Problem: This exercise calls for an exact copy of the listing below.

Start of Block

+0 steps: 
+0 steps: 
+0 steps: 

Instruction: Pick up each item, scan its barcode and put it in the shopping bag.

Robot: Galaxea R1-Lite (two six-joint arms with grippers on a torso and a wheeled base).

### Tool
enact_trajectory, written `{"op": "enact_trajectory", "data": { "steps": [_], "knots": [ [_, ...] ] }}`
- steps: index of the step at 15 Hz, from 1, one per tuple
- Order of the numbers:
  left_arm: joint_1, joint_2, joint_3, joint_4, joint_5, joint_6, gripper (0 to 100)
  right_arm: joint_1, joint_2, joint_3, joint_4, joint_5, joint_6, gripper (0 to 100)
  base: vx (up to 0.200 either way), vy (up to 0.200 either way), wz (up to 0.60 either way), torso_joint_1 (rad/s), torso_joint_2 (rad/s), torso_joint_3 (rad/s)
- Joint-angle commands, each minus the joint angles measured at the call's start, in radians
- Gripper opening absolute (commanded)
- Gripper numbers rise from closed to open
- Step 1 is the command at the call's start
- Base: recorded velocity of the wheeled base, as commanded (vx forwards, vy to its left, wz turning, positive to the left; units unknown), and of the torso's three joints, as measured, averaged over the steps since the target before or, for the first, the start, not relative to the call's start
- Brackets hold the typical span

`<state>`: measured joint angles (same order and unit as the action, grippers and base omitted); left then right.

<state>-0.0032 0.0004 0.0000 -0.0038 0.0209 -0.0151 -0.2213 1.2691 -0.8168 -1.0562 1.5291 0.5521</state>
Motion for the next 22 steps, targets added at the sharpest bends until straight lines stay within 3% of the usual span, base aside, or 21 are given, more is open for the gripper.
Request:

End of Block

Answer below:
+0 steps: 
+0 steps: 
+0 steps: 

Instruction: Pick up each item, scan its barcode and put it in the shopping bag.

Robot: Galaxea R1-Lite (two six-joint arms with grippers on a torso and a wheeled base).

### Tool
enact_trajectory, written `{"op": "enact_trajectory", "data": { "steps": [_], "knots": [ [_, ...] ] }}`
- steps: index of the step at 15 Hz, from 1, one per tuple
- Order of the numbers:
  left_arm: joint_1, joint_2, joint_3, joint_4, joint_5, joint_6, gripper (0 to 100)
  right_arm: joint_1, joint_2, joint_3, joint_4, joint_5, joint_6, gripper (0 to 100)
  base: vx (up to 0.200 either way), vy (up to 0.200 either way), wz (up to 0.60 either way), torso_joint_1 (rad/s), torso_joint_2 (rad/s), torso_joint_3 (rad/s)
- Joint-angle commands, each minus the joint angles measured at the call's start, in radians
- Gripper opening absolute (commanded)
- Gripper numbers rise from closed to open
- Step 1 is the command at the call's start
- Base: recorded velocity of the wheeled base, as commanded (vx forwards, vy to its left, wz turning, positive to the left; units unknown), and of the torso's three joints, as measured, averaged over the steps since the target before or, for the first, the start, not relative to the call's start
- Brackets hold the typical span

`<state>`: measured joint angles (same order and unit as the action, grippers and base omitted); left then right.

<state>-0.0032 0.0004 0.0000 -0.0038 0.0209 -0.0151 -0.2213 1.2691 -0.8168 -1.0562 1.5291 0.5521</state>
Motion for the next 22 steps, targets added at the sharpest bends until straight lines stay within 3% of the usual span, base aside, or 21 are given, more is open for the gripper.
Request:

Work on the exercise is now finished.